◆ **Task to complete**
Word for word, copy all the data and drop the pictures.

◆ **Stored data**
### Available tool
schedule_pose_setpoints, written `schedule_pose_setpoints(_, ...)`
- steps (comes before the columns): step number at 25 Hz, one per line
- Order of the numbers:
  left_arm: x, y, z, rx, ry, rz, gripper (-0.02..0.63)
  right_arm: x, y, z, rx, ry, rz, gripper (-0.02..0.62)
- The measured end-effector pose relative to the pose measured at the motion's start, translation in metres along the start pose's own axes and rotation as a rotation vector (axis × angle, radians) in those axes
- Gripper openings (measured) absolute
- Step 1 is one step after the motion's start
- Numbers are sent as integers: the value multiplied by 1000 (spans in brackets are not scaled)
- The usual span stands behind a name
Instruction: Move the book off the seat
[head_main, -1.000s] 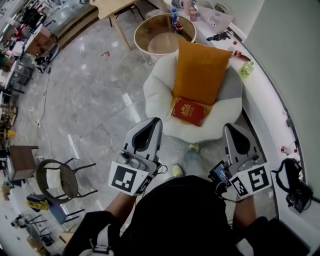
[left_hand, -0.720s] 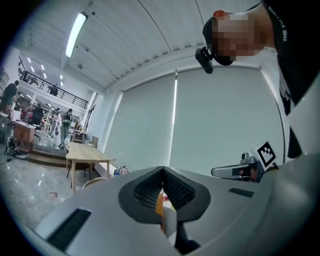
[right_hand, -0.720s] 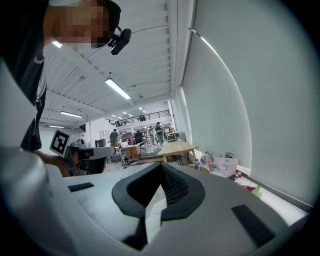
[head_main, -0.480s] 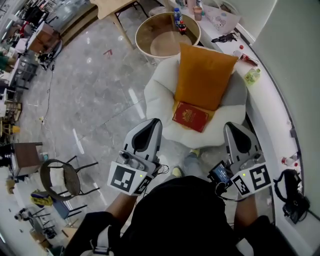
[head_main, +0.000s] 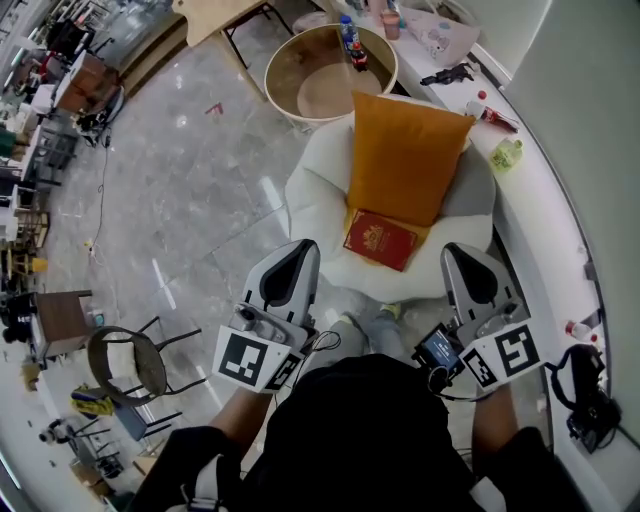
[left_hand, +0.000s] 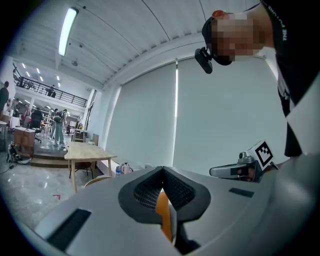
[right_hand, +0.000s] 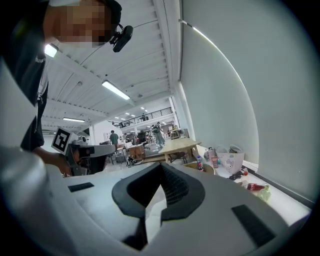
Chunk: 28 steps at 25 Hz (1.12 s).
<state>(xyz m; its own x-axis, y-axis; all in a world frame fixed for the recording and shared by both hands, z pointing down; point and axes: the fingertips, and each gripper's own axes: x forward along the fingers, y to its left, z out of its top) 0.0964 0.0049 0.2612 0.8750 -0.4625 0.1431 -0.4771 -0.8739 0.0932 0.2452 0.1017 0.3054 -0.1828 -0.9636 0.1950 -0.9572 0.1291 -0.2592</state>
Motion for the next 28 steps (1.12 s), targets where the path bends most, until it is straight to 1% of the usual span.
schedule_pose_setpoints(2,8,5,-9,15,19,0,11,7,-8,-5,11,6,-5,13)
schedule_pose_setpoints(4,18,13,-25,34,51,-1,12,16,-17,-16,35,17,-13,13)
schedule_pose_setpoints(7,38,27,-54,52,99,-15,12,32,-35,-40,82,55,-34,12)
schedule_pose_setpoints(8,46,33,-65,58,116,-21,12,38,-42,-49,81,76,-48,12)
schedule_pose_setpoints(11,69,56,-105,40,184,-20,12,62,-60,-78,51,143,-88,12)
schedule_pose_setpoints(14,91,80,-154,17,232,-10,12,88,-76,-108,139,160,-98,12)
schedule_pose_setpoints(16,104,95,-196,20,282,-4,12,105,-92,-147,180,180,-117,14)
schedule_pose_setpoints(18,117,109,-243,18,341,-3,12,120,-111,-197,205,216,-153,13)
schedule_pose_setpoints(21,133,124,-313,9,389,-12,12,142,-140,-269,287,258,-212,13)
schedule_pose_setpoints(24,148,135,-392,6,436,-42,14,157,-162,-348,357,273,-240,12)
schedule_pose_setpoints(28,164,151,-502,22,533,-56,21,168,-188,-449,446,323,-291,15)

◆ **Answer to this problem**
### Available tool
schedule_pose_setpoints, written `schedule_pose_setpoints(_, ...)`
- steps (comes before the columns): step number at 25 Hz, one per line
- Order of the numbers:
  left_arm: x, y, z, rx, ry, rz, gripper (-0.02..0.63)
  right_arm: x, y, z, rx, ry, rz, gripper (-0.02..0.62)
- The measured end-effector pose relative to the pose measured at the motion's start, translation in metres along the start pose's own axes and rotation as a rotation vector (axis × angle, radians) in those axes
- Gripper openings (measured) absolute
- Step 1 is one step after the motion's start
- Numbers are sent as integers: the value multiplied by 1000 (spans in brackets are not scaled)
- The usual span stands behind a name
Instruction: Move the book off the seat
[head_main, -1.000s] 
[left_hand, -0.720s] 
[right_hand, -0.720s] 
[head_main, -0.480s] 
[head_main, +0.000s] 
[left_hand, +0.000s] 
[right_hand, +0.000s] 
Chunk: 28 steps at 25 Hz (1.12 s).
<state>(xyz m; its own x-axis, y-axis; all in a world frame fixed for the recording and shared by both hands, z pointing down; point and axes: the fingertips, and each gripper's own axes: x forward along the fingers, y to its left, z out of its top) 0.0964 0.0049 0.2612 0.8750 -0.4625 0.1431 -0.4771 -0.8739 0.0932 0.2452 0.1017 0.3054 -0.1828 -0.9636 0.1950 -0.9572 0.1291 -0.2592</state>
Motion for the next 28 steps (1.12 s), targets where the path bends most, until it is straight to 1% of the usual span.
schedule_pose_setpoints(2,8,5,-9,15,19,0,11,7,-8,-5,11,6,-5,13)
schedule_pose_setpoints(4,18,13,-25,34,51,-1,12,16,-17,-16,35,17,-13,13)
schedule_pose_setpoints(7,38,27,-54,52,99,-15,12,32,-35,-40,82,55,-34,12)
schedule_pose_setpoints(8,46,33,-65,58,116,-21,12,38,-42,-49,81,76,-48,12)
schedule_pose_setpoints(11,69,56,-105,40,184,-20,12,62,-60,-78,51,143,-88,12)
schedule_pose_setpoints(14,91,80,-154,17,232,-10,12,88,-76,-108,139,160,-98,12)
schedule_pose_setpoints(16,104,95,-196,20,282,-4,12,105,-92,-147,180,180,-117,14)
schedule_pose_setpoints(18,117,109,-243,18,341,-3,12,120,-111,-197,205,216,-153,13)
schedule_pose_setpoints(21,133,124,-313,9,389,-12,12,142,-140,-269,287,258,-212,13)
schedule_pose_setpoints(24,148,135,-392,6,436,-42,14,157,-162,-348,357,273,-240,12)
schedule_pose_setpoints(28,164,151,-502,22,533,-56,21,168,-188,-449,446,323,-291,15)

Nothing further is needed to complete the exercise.